Lahey Hospital and Medical Center, Burlington, MA, USA.

Background
Pathologic upgrading from biopsy to prostatectomy occurs in approximately 30% of prostate cancer cases. PSA, a nonspecific protein, has previously been the primary serum marker for prostate cancer. Biomarkers that more accurately assess risk of aggressive prostate cancer at the time of screening are critical for the future management of this disease.
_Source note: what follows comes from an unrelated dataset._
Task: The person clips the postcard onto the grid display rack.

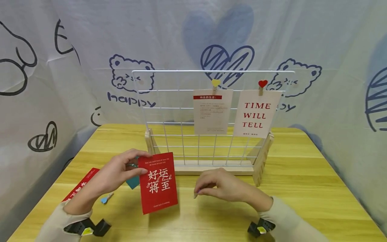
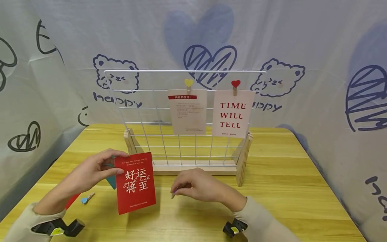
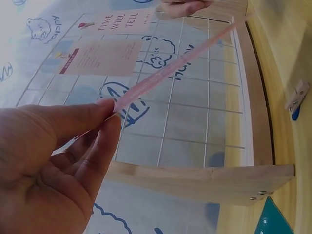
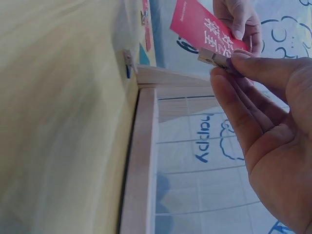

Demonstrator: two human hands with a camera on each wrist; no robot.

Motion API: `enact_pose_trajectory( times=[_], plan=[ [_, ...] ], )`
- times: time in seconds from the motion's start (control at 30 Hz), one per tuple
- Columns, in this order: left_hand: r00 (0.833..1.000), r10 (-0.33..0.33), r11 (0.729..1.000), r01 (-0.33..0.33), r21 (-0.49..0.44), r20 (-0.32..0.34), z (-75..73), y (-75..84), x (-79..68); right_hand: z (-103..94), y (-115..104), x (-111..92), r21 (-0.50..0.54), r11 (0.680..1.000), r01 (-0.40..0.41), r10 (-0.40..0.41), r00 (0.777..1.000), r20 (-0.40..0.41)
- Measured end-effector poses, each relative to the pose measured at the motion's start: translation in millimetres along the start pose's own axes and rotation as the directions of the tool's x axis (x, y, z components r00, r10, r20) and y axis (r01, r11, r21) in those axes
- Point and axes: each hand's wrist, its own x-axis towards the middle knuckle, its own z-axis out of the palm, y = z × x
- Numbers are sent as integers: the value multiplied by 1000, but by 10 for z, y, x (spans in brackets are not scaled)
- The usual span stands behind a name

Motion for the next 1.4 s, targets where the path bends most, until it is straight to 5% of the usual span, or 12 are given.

The aim of this study was to identify a panel of microRNA (miRNA) from serum that could differentiate patients with low-risk (Gleason 6) prostate cancer on TRUS biopsy specimens who were either the same grade or upgraded at the time of prostatectomy.
Methods
Total RNA was isolated from serum of patients who had Gleason Sum (GS) 6 prostate cancer at the time of TRUS guided prostate biopsy. These patients were divided into groups with GS 6 that remained GS 6 (same grade) at prostatectomy and those who were upgraded to ≥GS7 (upgrade) at the time of prostatectomy. For the discovery phase, sample pools from each group were profiled via miRNA PCR array (Exiqon). Validation of miRNA expression levels was performed on 30 same and 30 upgrade samples by qRT-PCR.
Results
Array analysis of 751 miRNA identified 35 miRNA with ≥2-fold differential expression between patients who had Gleason upgrading between biopsies and prostatectomy compared to patients who were same grade. Of these, 21 miRNA were down-regulated and 14 were up-regulated in the upgraded group. Additionally, 3 miRNA were expressed in the upgrade group which were not detected in the same grade group. Several miRNA were further validated by qRT-PCR on individual samples which confirmed differential expression between the two study groups.
Conclusions
Serum samples demonstrated different miRNA expression levels between samples that were same grade or upgraded from Gleason 6 at prostatectomy. This minimally invasive assay could provide an adjunct to PSA and prostate biopsies to better counsel patients on management of low-risk prostate cancer and monitor patients on active surveillance.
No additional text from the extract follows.